Person shot and killed in Atlanta bus hijacking leads to police chase

Atlanta police said a person was shot and killed Tuesday afternoon on a commuter bus that led officers on a chase for miles from the city to nearby suburbs, with television footage showing the bus speeds into rush hour traffic and hits several vehicles.

News helicopters followed the dramatic pursuit of the Gwinnett County Transit bus, which police say took off after officers responded to a report of shots fired on a bus and a possible shooting. hostages just after 4:30 p.m. near downtown Atlanta.

A Gwinnett County commuter bus sits on the road where it was stopped in Smoke Rise, Georgia on June 11, 2024.

Ben Gray/AP


“Our first call was about an armed man on the bus holding hostages, and it’s possible there was a discharged weapon,” Atlanta Police Chief Darin Schierbaum said during a press conference Tuesday evening.

A police officer arrived about a minute after the initial 911 call and “confronted the attacker, who then forced the bus driver to leave,” sparking the chase, Schierbaum said.

Atlanta police said the bus was eventually stopped miles away in neighboring DeKalb County. The suspect, identified by Schierbaum as Joseph Grier, 39, was taken into custody. Grier, a convicted felon with 19 prior arrests, was armed with a handgun, Schierbaum said.

One of the people on the bus died from a gunshot wound, Schierbaum revealed. No other passengers or drivers were injured.

Schierbaum said there were a total of 17 people on the bus during the chase, including the driver. One of the 911 calls dispatchers received from the bus remained open throughout the chase, Schierbaum said, helping authorities put an end to it.

“It was this information that our call takers and dispatchers were hearing that was relayed initially to the Atlanta Police Department, then to the Georgia State Patrol, and then to our partners in Gwinnett…to help end our hostage situation,” Schierbaum said.

John Gilbert, of suburban Dacula, said his wife, Paulette, took the bus to and from downtown Atlanta to work three days a week. He said she called him from the bus and told him a man had shot another man. Gilbert told his wife to hang up because he didn’t want the man to think she was calling the police and shooting him.

Then he waited 40 or 45 minutes without knowing what was happening before his wife finally called him once they got off the bus.

“I felt like I had a hole in me,” Gilbert said through tears. “I’m just glad she’s right.”

Television footage showed the bus hitting several vehicles crossing onto the wrong side of a road, pursued by police.

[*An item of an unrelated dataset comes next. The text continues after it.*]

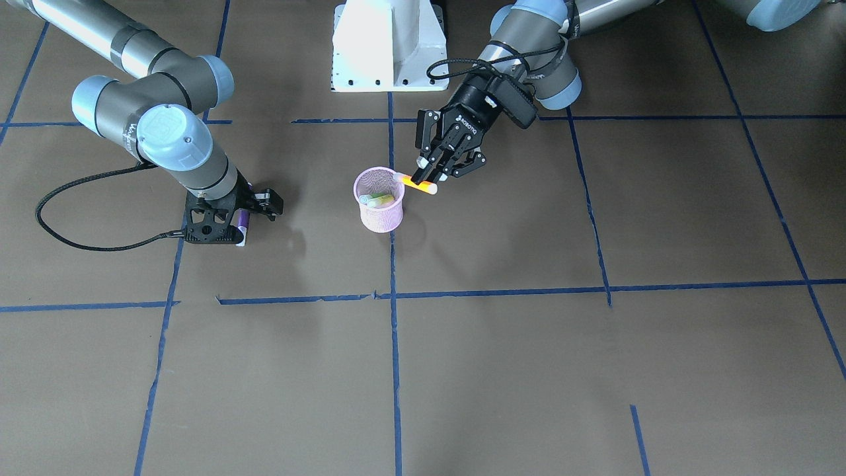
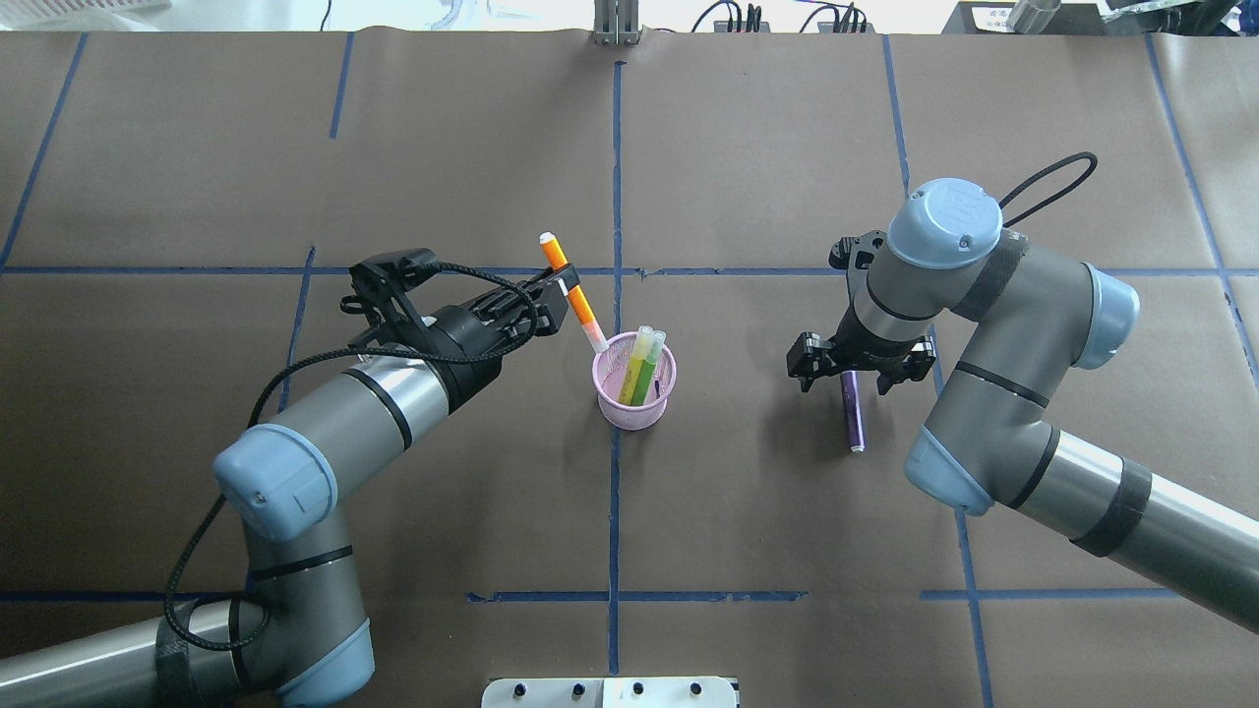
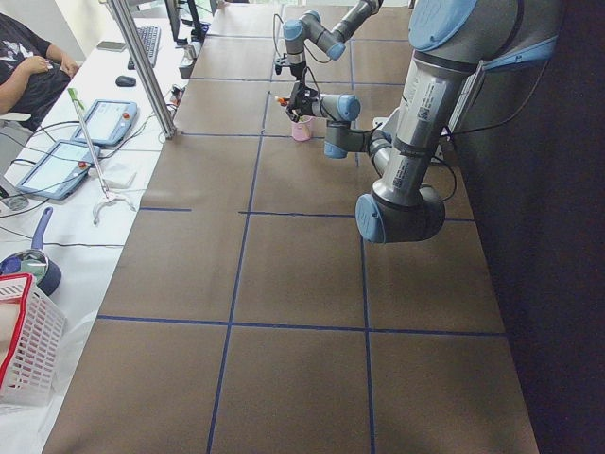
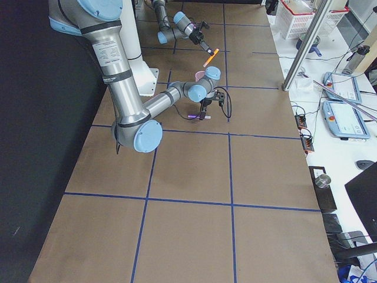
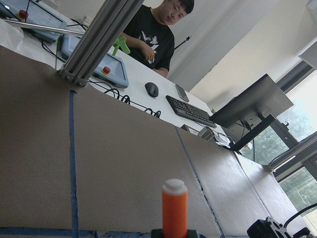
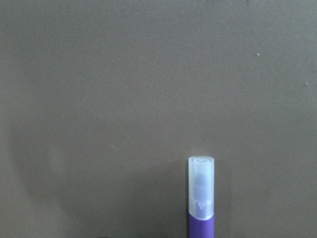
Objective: Collect pens into pen holder
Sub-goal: 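Lower the orange pen into the pink cup with the left gripper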
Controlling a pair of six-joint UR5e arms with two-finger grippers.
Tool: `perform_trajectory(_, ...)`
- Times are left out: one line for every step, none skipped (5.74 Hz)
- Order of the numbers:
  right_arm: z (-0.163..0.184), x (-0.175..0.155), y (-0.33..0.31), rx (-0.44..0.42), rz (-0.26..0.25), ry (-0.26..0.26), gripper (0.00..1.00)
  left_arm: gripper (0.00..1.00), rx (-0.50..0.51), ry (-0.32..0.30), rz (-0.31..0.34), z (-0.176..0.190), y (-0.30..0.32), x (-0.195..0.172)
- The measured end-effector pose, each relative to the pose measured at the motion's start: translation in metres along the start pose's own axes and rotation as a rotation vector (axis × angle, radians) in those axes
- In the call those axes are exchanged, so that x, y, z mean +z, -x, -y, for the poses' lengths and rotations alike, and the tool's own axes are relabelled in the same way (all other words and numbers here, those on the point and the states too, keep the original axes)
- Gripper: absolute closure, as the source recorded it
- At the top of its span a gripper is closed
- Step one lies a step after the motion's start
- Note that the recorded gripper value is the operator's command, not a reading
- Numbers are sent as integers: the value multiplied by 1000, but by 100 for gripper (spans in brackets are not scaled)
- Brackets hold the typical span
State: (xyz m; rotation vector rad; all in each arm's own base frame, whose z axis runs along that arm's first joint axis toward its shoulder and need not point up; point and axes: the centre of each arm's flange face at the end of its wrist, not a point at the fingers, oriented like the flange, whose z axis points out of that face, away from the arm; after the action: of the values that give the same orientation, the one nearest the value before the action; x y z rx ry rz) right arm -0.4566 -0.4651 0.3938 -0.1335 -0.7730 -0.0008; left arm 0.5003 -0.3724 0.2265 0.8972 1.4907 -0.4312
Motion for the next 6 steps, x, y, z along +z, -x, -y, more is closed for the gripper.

At one point, a police vehicle appears to pull up in front of the bus, but it continues on its way.

The chase ended when the bus left the road, DeKalb County Police Chief Mirtha Ramos told reporters. Authorities then used a BearCat to “immobilize” the bus, she added.

News photos showed an armored police SWAT vehicle squarely blocking the front of the bus, which was also flanked by a fire truck. Afterward, a bright digital sign above the bus windshield still read: “EMERGENCY” and “CALL POLICE 911.”

The initial 911 call came just as Schierbaum and Atlanta Mayor Andre Dickens had finished briefing reporters about a shooting at a downtown Atlanta food court in which , they said, a man had shot three people before being shot by an off-duty police officer. The suspect and three victims were all taken to hospital but are expected to survive.

Schierbaum said investigators do not believe there is a connection between the food court shooting and the bus hijacking.

“Today has been a very active day, but let me be clear, we are talking about gun violence that results from too many people having guns in their hands,” Dickens said. He added that it’s possible that mental health issues played a role, but he added that “you’re talking about too many guns in the hands of people who shouldn’t have them, too many guns in our streets, too many weapons in our homes. homes, too many guns in our schools and buses, etc.